**REQUIRED WORK**
Below are the records; locate each line with the word "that" and copy it.

== Segment start ==

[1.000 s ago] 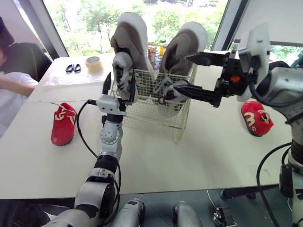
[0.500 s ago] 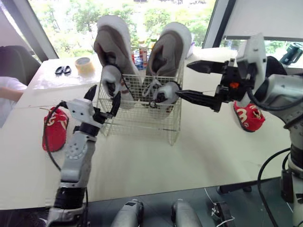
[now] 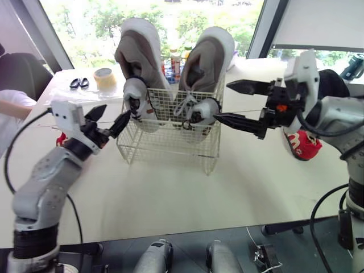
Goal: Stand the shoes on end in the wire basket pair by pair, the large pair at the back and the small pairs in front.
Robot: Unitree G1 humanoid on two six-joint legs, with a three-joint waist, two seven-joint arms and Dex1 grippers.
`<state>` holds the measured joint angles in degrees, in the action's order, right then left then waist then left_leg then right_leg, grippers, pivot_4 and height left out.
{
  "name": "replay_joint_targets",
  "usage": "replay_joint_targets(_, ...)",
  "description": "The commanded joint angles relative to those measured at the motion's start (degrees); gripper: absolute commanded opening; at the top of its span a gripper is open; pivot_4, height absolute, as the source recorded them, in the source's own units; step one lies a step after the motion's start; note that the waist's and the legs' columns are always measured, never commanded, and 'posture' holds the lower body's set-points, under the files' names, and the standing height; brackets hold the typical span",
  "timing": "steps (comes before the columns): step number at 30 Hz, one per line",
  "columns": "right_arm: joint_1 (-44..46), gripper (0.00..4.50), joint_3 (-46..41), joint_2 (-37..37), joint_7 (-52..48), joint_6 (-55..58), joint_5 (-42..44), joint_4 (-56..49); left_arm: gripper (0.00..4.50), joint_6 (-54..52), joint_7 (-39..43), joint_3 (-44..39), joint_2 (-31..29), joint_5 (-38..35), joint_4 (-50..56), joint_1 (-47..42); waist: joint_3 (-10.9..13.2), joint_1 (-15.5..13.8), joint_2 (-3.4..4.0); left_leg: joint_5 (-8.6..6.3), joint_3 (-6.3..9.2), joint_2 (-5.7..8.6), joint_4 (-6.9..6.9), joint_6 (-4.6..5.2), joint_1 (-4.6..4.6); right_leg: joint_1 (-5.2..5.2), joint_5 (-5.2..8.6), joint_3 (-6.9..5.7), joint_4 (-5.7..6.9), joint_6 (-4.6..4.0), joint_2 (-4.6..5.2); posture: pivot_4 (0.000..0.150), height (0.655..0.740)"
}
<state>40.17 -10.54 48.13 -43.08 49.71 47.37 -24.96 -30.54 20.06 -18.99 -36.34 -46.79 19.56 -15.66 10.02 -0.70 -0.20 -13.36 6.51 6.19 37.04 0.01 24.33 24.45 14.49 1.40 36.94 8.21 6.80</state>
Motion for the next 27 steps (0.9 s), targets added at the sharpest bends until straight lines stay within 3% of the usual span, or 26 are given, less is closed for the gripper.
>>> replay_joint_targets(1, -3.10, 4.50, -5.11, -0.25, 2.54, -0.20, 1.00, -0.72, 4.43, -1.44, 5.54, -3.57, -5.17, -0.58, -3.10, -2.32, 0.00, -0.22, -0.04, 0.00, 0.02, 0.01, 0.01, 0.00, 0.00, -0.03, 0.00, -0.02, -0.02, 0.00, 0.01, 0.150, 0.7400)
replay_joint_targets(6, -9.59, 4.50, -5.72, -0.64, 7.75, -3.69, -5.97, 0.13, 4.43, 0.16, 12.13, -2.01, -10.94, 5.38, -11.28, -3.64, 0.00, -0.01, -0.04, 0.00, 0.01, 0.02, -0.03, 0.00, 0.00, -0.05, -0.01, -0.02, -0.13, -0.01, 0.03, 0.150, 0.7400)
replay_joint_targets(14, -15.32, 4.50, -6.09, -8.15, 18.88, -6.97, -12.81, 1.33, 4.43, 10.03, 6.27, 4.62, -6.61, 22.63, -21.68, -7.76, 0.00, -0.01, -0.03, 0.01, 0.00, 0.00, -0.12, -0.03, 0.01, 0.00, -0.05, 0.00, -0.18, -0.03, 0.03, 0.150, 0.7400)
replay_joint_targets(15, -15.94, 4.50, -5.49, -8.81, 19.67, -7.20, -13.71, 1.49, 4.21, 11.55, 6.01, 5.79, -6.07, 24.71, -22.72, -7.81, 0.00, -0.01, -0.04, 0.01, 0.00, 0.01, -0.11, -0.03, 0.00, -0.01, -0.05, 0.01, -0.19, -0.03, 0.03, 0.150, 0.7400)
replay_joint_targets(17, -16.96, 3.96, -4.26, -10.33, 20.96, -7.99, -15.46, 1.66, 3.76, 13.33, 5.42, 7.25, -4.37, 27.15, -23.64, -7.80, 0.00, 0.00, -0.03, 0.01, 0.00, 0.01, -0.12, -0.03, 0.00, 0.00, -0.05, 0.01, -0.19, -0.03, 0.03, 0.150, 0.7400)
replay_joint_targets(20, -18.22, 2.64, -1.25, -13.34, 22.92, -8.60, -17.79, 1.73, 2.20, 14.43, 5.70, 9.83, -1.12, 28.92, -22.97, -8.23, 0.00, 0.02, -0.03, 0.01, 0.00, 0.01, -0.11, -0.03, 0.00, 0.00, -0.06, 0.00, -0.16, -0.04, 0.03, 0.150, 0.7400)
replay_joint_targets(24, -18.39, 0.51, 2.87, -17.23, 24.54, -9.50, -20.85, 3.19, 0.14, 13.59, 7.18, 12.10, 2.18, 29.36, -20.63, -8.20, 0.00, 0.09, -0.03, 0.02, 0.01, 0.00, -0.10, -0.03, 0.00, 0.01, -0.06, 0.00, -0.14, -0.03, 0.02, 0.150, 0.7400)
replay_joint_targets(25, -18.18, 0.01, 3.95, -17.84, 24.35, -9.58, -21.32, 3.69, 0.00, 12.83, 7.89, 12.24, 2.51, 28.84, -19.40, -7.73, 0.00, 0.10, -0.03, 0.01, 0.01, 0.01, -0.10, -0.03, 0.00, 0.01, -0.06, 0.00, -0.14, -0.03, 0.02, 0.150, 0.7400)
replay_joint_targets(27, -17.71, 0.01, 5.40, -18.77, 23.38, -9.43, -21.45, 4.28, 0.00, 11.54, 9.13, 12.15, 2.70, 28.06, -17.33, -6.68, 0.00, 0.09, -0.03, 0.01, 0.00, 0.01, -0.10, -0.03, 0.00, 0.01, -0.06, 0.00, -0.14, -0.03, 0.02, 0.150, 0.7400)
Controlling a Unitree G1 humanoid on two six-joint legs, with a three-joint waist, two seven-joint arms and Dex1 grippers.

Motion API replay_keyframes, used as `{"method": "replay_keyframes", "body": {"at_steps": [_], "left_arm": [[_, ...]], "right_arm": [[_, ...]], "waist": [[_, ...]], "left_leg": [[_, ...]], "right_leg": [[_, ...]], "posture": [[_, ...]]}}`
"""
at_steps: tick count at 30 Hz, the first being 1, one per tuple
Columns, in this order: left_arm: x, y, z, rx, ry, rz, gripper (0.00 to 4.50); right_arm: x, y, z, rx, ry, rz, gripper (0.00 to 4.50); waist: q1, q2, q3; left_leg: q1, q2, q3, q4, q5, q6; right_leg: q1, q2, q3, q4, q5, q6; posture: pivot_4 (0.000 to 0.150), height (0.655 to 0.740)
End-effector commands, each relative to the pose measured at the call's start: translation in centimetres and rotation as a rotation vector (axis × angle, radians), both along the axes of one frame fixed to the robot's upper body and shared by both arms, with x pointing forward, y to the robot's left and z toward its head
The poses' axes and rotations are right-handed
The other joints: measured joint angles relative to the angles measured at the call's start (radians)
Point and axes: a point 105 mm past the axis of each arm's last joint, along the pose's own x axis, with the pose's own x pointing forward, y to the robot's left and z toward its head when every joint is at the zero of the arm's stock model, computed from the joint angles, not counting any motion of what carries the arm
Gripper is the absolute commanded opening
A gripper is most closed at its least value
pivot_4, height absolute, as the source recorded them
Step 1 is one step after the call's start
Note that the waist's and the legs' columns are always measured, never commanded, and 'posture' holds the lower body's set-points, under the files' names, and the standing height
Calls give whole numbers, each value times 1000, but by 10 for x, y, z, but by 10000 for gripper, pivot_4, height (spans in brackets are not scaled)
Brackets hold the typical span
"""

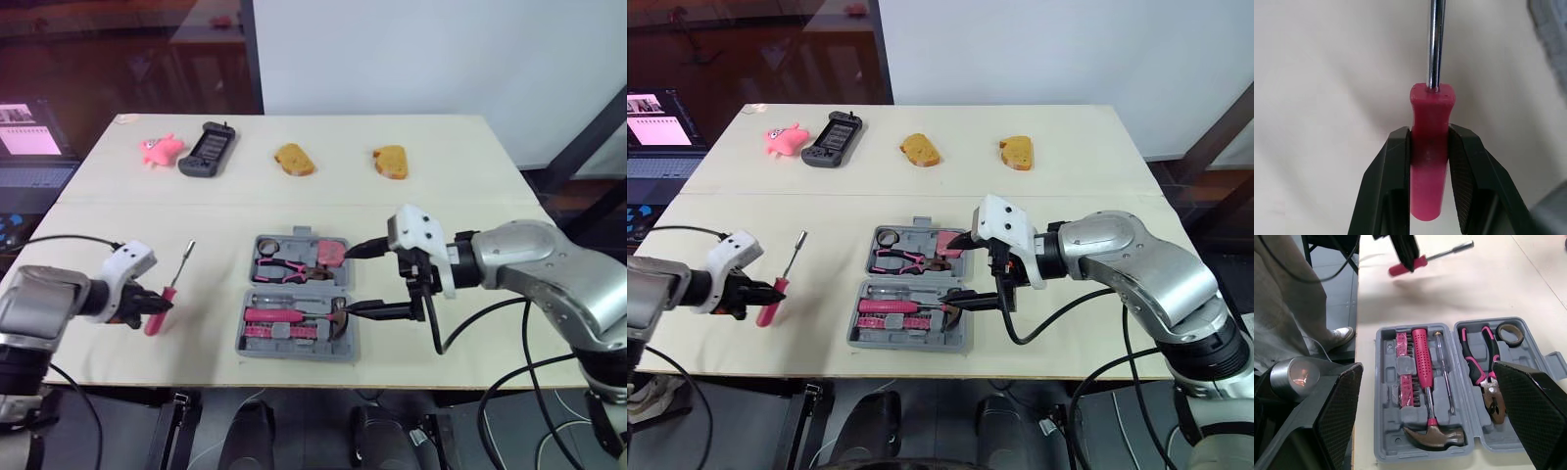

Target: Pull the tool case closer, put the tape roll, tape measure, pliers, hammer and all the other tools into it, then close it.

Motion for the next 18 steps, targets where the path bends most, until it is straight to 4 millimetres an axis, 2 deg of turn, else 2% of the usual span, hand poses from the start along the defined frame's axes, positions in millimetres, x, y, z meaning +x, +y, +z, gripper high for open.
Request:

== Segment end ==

**TASK RESULT**
  "description": "The commanded joint angles relative to those measured at the motion's start (degrees); gripper: absolute commanded opening; at the top of its span a gripper is open; pivot_4, height absolute, as the source recorded them, in the source's own units; step one lies a step after the motion's start; note that the waist's and the legs' columns are always measured, never commanded, and 'posture' holds the lower body's set-points, under the files' names, and the standing height; brackets hold the typical span",
Note that the waist's and the legs' columns are always measured, never commanded, and 'posture' holds the lower body's set-points, under the files' names, and the standing height

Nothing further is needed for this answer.